What seems redundant to me is "Mandate of Heaven." I think it's just an embellishment on part of the ruler, and is included in an effort to reduce what you call "Burden of proof." Otherwise 'righteous, virtuous rulers are to be obeyed without question." Seems to be the clause.


Well, it depends. The idea that the people can overthrow the ruler if he deviates from the mandate implies several things:

(1) That it is appropriate and perhaps necessary to question if a given ruler has the Mandate, and perhaps should continually be questioned;

(2) That ultimately the people are the expression of the Mandate of Heaven, since in the event that a ruler loses the Mandate they will act to overthrow him.

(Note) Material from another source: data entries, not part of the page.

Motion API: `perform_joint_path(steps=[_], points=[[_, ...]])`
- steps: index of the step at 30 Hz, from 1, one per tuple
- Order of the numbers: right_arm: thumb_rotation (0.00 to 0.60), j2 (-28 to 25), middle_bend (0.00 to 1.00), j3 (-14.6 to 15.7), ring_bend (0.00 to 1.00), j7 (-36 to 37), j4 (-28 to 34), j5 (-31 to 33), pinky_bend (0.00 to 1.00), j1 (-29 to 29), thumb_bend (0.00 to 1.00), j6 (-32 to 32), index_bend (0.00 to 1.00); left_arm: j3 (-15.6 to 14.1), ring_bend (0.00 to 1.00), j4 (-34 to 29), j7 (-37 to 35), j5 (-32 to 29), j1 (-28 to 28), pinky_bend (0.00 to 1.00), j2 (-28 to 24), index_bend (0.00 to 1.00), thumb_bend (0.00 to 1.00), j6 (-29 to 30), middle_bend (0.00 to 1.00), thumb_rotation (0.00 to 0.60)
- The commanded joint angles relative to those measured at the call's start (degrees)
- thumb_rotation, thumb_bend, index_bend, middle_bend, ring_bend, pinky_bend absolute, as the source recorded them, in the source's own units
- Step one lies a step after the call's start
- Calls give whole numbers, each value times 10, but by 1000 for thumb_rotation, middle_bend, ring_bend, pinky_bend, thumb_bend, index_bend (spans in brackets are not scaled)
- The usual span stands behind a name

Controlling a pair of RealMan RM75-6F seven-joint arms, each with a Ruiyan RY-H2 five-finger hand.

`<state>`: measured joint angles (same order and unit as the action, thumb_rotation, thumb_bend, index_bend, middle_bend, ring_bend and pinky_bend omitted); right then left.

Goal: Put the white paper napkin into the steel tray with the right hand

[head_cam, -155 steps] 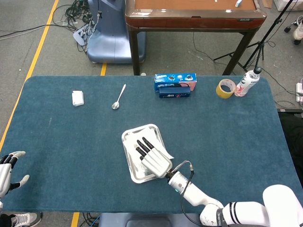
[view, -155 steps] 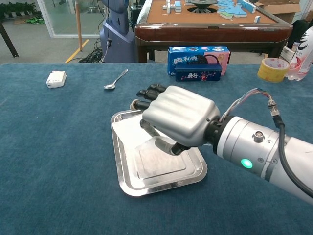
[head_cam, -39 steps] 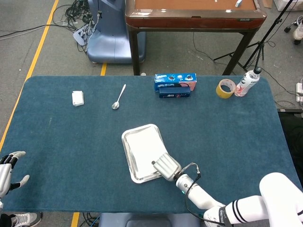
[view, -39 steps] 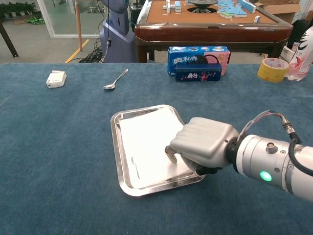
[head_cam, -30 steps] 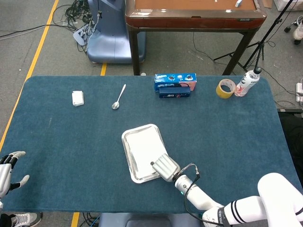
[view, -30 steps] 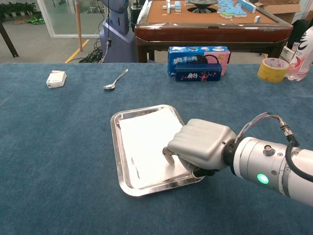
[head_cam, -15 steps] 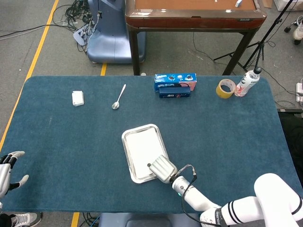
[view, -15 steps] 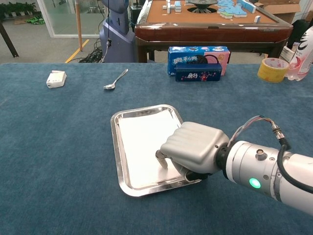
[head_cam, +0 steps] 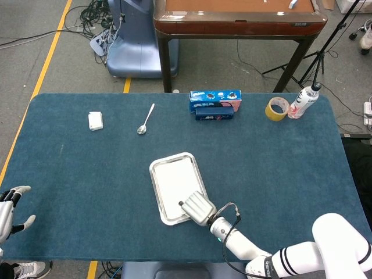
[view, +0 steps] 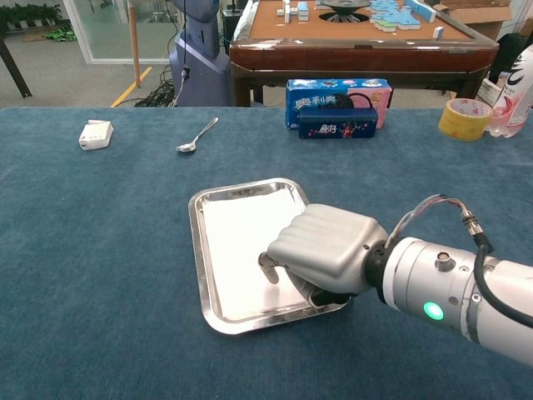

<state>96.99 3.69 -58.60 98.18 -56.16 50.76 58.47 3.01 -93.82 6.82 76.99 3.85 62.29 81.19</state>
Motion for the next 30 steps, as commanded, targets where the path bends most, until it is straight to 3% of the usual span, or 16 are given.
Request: perform_joint_path(steps=[1,10,12,14,17,20,24,27,30], points=[[600,-6,1000,-2,1000,3,8,-9,1000,-1,1000,5,353,0,212,0,1,0,0,324,0,238,197,-1,223,600],[600,-48,1000,-2,999,36,33,-89,1000,-19,986,46,353,0,212,0,2,0,0,324,1,238,198,-1,223,600],[600,-68,1000,-2,969,43,42,-109,999,-25,868,58,353,-1,212,-1,4,0,0,324,1,238,198,0,223,600],[600,-87,977,-2,906,48,51,-122,973,-31,685,67,353,-1,212,0,5,0,1,324,2,238,198,-1,223,600],[600,-127,809,0,750,53,73,-134,872,-42,404,80,353,-1,211,-1,8,-2,2,324,3,238,197,-3,223,600],[600,-167,580,3,508,60,95,-140,673,-56,211,94,353,-1,212,-1,11,-1,2,324,4,238,198,-3,223,600],[600,-218,354,14,251,87,119,-157,424,-82,156,115,353,-1,212,-2,16,0,2,324,6,238,197,-1,223,600],[600,-262,315,29,198,100,131,-173,278,-101,157,124,353,-2,212,-3,19,3,2,324,7,238,197,2,223,600],[600,-291,315,42,192,109,140,-187,236,-127,157,147,353,-3,212,-4,22,7,1,324,9,238,197,6,223,600]])
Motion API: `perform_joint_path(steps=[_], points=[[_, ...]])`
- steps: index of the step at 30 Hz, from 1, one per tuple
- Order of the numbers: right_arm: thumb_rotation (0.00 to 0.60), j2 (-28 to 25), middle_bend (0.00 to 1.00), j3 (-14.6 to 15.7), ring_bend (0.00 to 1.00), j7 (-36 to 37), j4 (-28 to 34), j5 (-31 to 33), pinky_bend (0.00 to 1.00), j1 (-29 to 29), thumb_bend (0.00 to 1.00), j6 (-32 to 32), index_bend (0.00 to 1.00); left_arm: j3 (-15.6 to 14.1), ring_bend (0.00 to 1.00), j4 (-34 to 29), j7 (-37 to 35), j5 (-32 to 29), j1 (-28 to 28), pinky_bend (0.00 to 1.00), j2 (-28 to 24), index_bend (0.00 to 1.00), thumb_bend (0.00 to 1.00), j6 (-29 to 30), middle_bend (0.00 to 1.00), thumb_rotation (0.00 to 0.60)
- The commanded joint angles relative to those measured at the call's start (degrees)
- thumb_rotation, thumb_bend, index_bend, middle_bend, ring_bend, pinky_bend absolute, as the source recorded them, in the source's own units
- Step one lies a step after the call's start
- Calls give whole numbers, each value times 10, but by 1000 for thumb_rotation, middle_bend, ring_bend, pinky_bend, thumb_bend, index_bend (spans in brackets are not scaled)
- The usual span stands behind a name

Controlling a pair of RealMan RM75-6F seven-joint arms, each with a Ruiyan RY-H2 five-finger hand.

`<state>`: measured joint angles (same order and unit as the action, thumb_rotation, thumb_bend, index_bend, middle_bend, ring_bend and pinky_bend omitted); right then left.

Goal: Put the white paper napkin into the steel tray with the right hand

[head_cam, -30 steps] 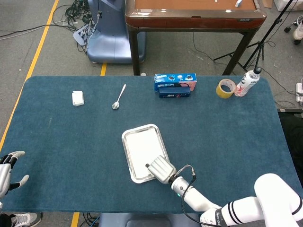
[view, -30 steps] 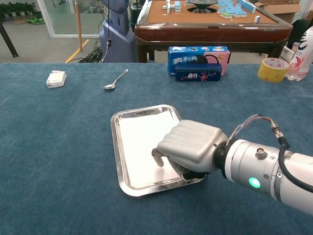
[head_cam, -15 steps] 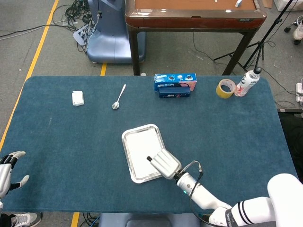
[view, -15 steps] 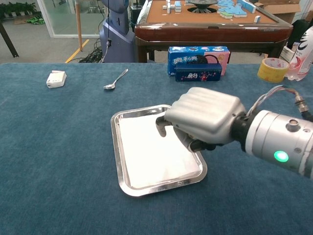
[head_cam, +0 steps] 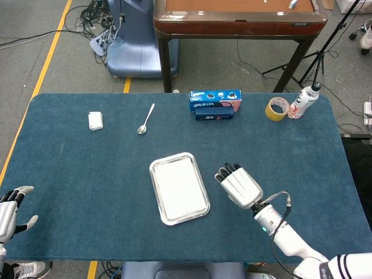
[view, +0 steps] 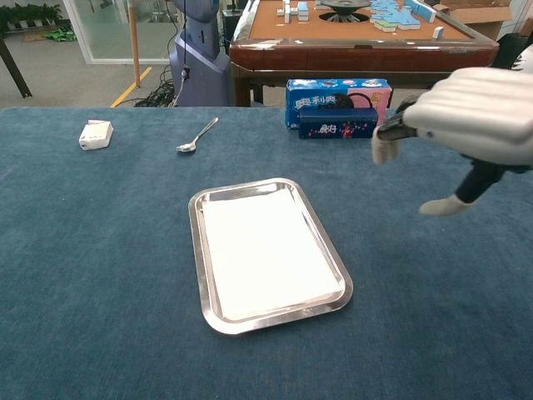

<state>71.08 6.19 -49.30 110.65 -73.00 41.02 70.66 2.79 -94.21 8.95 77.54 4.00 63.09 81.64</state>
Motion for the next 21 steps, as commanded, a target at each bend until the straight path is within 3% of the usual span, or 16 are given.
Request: perform_joint_path(steps=[1,10,21], points=[[600,-38,315,20,192,20,17,-22,236,-40,157,34,353,-1,212,-1,2,2,0,324,1,238,197,2,223,600],[600,-72,315,33,192,105,6,-56,236,-155,159,151,353,-2,212,17,-5,33,-1,325,18,238,197,24,223,600],[600,-70,315,13,192,263,-74,-93,236,-266,160,250,353,-4,212,23,-7,38,1,327,22,238,197,22,223,600]])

So while I can certainly see how a ruler might claim he has "Heaven's Mandate" or as they used to say in the West, "the Divine Right" of the King, the fact that the Mandate can be revoked, and that the people themselves are the expression of Heaven, makes this a much more nuanced and open concept. In the West there was no questioning of the Divine Right of Kings, since it was a right bestowed by God. The East Asian concept of Tian (Heaven) is much more fluid. The Confucian Mengzi said, "in a state, the people are of first importance, the shrines of the state gods [i.e. the state itself] come next, but the ruler is least important." Thus one can argue that the will of the people is Heaven.

Of course, this perhaps begs the question: should a ruler give absolute obedience to the people? Is the absolute obedience of a ruler to the masses any better than the absolute obedience of the masses to a supreme ruler?